Hayao sighed a little wistfully.
“An elegant hypothesis in a lot of ways, and one that accounted for a great many unanswered questions. But Nicholas took it even further, and suggested that the different universes ‘orbit’ through higher-dimensional space just like planets or galaxies. From time to time, he argued, connections between two or more universes can be broken and other new connections form. And when that happens, he was convinced, the relative strengths of the fundamental forces could undergo rapid change.”
Now it was Izzie’s turn to raise her hand. “You mean gravity itself could get even weaker?”
“Possibly.” Hayao shrugged. “Or grow stronger. Or effectively disappear entirely.” He paused, shaking his head. “The possible ramifications were profound. But again, it was still an untested hypothesis, not backed up by data or verified through experimentation. But Nicholas would not be deterred. He was convinced that the findings from Undersight would prove him right.”

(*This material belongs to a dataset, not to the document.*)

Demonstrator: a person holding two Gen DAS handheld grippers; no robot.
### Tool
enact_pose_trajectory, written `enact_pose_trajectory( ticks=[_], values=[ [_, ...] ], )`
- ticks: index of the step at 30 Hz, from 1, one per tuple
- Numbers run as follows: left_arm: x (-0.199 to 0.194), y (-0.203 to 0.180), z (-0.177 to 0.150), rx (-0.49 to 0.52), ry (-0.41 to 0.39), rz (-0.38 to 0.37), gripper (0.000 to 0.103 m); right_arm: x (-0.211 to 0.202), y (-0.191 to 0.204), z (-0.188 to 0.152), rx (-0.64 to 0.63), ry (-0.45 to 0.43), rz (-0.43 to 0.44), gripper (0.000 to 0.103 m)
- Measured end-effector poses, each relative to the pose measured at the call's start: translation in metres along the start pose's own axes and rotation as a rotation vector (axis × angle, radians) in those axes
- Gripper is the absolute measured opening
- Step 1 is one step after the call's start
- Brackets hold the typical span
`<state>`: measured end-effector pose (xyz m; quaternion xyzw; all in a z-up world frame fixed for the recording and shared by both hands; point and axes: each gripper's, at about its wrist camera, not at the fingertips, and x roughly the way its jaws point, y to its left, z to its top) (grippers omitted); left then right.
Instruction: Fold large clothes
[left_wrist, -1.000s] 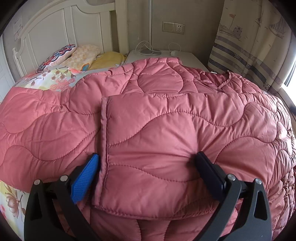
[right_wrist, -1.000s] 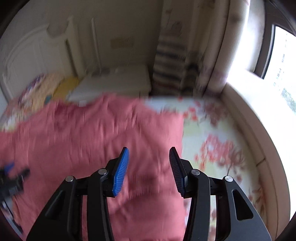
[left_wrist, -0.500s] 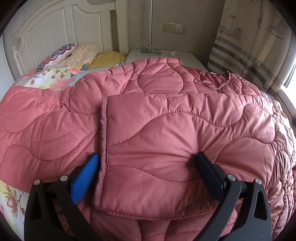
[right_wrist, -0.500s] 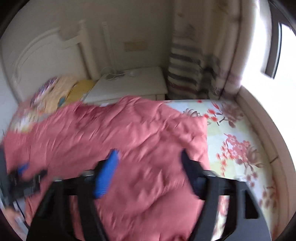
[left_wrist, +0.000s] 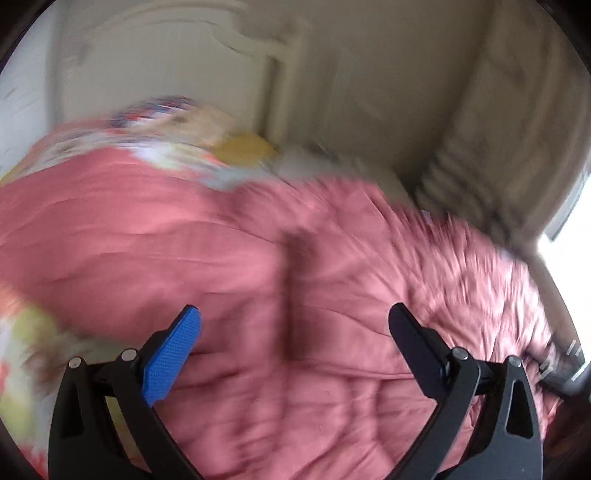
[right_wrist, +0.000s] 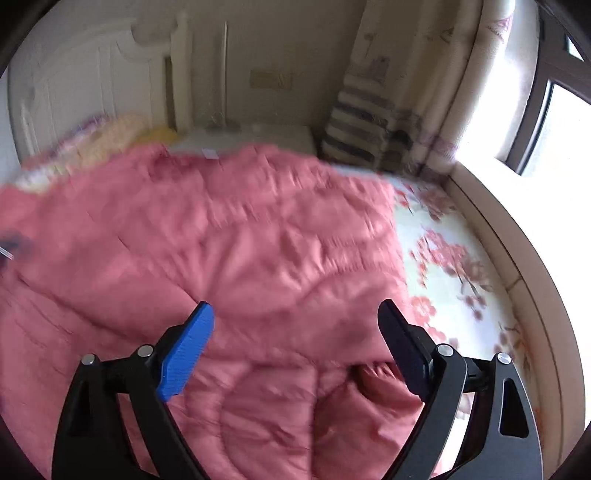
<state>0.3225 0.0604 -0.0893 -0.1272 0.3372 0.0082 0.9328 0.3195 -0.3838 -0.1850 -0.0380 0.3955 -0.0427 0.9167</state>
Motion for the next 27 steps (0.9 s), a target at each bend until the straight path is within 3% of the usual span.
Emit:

“So what went wrong?” Patrick asked.
Tension crept back into the professor’s posture as his face closed off. “He never even tested his hypothesis. There were three other teams who were scheduled to run experiments using the Undersight apparatus before Nicholas, and so once the technicians and engineers had finished setting up the equipment down in the mine shaft, the teams started to go down to calibrate the sensors for their needs. Since everything would need to be completely reset in order for Nicholas’s tests to run, he didn’t even go down into the shaft for the first eighteen months of operation, but instead stayed in his office working on his calculations when he wasn’t teaching a class.”
Hayao began pacing again, but with an urgency to his step now, not a breezy stroll but more like the anxious steps of a caged animal.